Of the 28,084,558 CpG sites in the human reference genome, 26.0% show C:G > T:A substitution in the dataset. Remarkably, CpGs in CpG islands (CGIs) have a much lower frequency of such mutations (5.6%). Interestingly, the mutation frequency of CGIs is not uniform with a significantly higher C:G > T:A substitution rate for intragenic CGIs compared to other types. For non-CGI CpGs, the mutation rate was positively correlated with the distance from the nearest CGI up to 2 kb. Finally, we found the impact of negative selection for coding CpG mutations resulting in amino acid change.
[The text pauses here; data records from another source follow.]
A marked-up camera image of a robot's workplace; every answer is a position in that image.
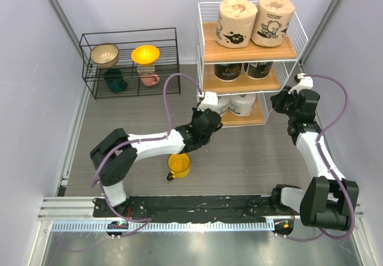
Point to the beige brown bowl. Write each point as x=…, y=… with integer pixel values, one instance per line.
x=105, y=55

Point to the orange bowl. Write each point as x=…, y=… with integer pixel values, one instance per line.
x=145, y=55

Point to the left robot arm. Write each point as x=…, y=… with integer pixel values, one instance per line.
x=113, y=157

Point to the black roll front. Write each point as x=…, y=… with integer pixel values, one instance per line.
x=257, y=70

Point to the brown roll front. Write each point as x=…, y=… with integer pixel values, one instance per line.
x=272, y=21

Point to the yellow enamel mug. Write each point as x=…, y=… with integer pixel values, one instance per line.
x=179, y=166

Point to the beige small cup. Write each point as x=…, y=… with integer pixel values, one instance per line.
x=145, y=70

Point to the dark green mug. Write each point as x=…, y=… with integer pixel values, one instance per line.
x=114, y=80

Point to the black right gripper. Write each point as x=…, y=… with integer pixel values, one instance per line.
x=277, y=100

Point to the brown roll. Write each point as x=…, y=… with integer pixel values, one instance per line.
x=272, y=21
x=235, y=23

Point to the black toilet paper roll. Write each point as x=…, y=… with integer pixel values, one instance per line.
x=227, y=72

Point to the pink mug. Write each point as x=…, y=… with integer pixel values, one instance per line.
x=150, y=79

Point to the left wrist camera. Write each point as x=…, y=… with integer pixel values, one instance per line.
x=209, y=101

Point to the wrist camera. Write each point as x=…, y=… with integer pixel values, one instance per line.
x=209, y=101
x=303, y=82

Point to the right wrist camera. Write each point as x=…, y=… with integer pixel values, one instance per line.
x=303, y=82

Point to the black wire rack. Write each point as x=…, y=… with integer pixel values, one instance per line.
x=165, y=39

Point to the white toilet paper roll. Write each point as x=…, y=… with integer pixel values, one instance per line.
x=242, y=105

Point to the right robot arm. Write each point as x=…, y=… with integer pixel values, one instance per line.
x=330, y=199

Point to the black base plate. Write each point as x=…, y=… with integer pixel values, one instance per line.
x=202, y=208

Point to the brown roll back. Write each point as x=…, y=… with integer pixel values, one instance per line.
x=235, y=23

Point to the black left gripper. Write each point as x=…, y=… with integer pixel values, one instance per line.
x=195, y=113

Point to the white wire wooden shelf rack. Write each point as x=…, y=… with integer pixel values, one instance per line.
x=284, y=59

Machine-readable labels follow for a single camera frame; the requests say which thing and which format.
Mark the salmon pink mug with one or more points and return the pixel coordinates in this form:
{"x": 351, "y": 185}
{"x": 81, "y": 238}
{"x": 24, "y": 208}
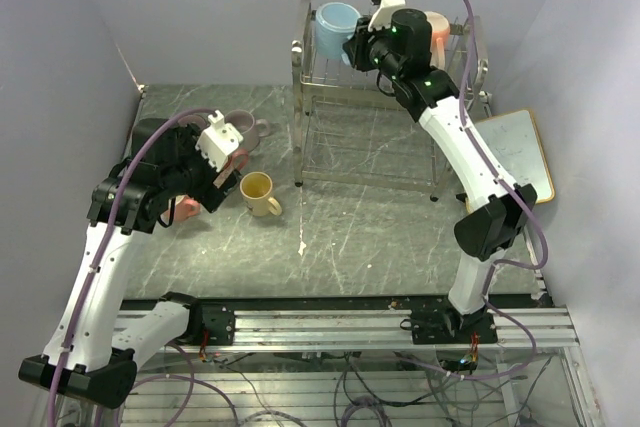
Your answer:
{"x": 180, "y": 209}

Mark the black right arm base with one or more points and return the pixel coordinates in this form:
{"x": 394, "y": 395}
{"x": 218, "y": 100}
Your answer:
{"x": 447, "y": 326}

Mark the blue mug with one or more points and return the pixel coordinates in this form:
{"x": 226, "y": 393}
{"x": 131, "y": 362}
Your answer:
{"x": 335, "y": 23}

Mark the orange white mug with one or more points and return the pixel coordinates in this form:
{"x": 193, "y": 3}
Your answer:
{"x": 440, "y": 27}

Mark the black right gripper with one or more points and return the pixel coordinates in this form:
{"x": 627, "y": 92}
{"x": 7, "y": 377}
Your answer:
{"x": 357, "y": 45}

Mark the dark mauve mug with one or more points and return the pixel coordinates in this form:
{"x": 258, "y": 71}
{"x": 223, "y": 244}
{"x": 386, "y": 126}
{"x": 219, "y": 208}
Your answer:
{"x": 197, "y": 120}

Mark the metal two-tier dish rack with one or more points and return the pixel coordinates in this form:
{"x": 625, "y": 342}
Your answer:
{"x": 346, "y": 130}

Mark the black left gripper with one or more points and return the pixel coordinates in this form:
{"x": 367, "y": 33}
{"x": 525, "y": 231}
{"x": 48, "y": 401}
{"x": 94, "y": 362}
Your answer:
{"x": 208, "y": 194}

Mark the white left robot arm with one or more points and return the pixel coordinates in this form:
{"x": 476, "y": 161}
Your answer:
{"x": 85, "y": 358}

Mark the cream yellow mug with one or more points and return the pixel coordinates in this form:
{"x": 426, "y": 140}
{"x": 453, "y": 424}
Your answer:
{"x": 257, "y": 191}

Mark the wire shelf with cables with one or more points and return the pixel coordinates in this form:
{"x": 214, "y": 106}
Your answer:
{"x": 367, "y": 389}

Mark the whiteboard with yellow frame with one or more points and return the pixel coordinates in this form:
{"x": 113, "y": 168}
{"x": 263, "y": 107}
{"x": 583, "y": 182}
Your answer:
{"x": 514, "y": 140}

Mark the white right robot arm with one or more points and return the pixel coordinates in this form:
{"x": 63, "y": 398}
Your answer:
{"x": 499, "y": 205}

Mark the red mug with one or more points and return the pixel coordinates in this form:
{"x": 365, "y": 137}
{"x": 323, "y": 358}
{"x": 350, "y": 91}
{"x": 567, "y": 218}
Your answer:
{"x": 238, "y": 159}

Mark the aluminium mounting rail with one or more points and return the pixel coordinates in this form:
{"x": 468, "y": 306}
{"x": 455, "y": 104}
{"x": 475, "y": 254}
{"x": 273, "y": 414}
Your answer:
{"x": 359, "y": 330}

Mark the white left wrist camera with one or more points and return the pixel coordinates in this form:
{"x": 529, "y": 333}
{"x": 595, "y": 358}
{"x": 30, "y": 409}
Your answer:
{"x": 218, "y": 141}

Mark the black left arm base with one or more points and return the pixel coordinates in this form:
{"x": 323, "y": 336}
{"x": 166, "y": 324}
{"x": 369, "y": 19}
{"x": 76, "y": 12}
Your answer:
{"x": 210, "y": 322}

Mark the light purple mug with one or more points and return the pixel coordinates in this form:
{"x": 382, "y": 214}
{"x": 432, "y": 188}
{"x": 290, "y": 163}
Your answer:
{"x": 251, "y": 129}

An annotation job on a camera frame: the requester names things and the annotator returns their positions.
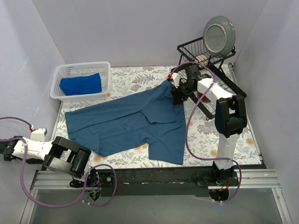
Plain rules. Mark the black wire dish rack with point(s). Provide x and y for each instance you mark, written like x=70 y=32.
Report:
x=189 y=51

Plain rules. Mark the red bowl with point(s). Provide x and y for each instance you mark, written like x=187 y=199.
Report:
x=204 y=99

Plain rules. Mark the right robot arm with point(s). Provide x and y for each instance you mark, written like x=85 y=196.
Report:
x=230 y=114

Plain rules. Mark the bright blue t shirt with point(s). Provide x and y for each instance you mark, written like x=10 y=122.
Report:
x=81 y=85

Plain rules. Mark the aluminium frame rail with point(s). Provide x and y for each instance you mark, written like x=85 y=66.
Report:
x=251 y=178

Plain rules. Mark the teal blue t shirt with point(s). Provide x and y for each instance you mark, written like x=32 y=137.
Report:
x=148 y=117

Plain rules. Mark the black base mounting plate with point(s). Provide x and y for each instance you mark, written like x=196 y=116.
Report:
x=189 y=181

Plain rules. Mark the white plastic basket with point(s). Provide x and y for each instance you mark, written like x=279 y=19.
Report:
x=81 y=69

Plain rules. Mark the grey green plate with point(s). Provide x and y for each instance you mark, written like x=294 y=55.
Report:
x=219 y=36

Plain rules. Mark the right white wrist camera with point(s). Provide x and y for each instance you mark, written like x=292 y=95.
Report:
x=175 y=78

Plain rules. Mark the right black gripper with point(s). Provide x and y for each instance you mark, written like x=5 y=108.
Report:
x=177 y=94

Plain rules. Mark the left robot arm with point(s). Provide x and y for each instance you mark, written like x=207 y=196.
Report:
x=60 y=155

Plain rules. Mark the cream ceramic cup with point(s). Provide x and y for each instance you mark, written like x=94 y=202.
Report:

This study provides the first unbiased rate of C:G > T:A substitution at the CpG dinucleotide contexts, using population-scale human genome sequencing data. Our findings provide insights into the dynamics of the mutation acquisition in the human genome.


Cytosines at the CpG dinucleotide sequence contexts are frequently methylated in vertebrate genomes [1, 2]. The 5-methyl cytosines are susceptible to spontaneous deamination to thymine [3]. If DNA repair mechanisms fail to remove the mutated T with a G on the opposite strand before DNA replication [4,5,6], C > T substitutions (referred to by the pyrimidine of the mutated Watson-Crick base pair) are fixed in one of the two daughter cells and maintained in the descendant cells. In the vertebrate genome, in which 5-methyl cytosines are enriched at the NpCpG sequence context (where N = A, C, G or T). As a result, the rate of C > T transition at the CpG sequence contexts is ~ 12 times higher than other transition types [7]. As a result, 5-methyl cytosine deamination is one of the major source of de novo mutations and somatic mutations occurred even in the early embryogenesis, constituting approximately 20–30% of novel DNA polymorphisms [8,9,10]. In theory, these mutations can be permanently fixed, present as polymorphic site, or completely lost in the human population, depending on selection and genetic drift. Because of the relatively high mutation rate, CpG sequence contexts have been depleted over time, being present approximately 25% compared to what is expected from the nucleotide composition of the reference human genome sequence [11].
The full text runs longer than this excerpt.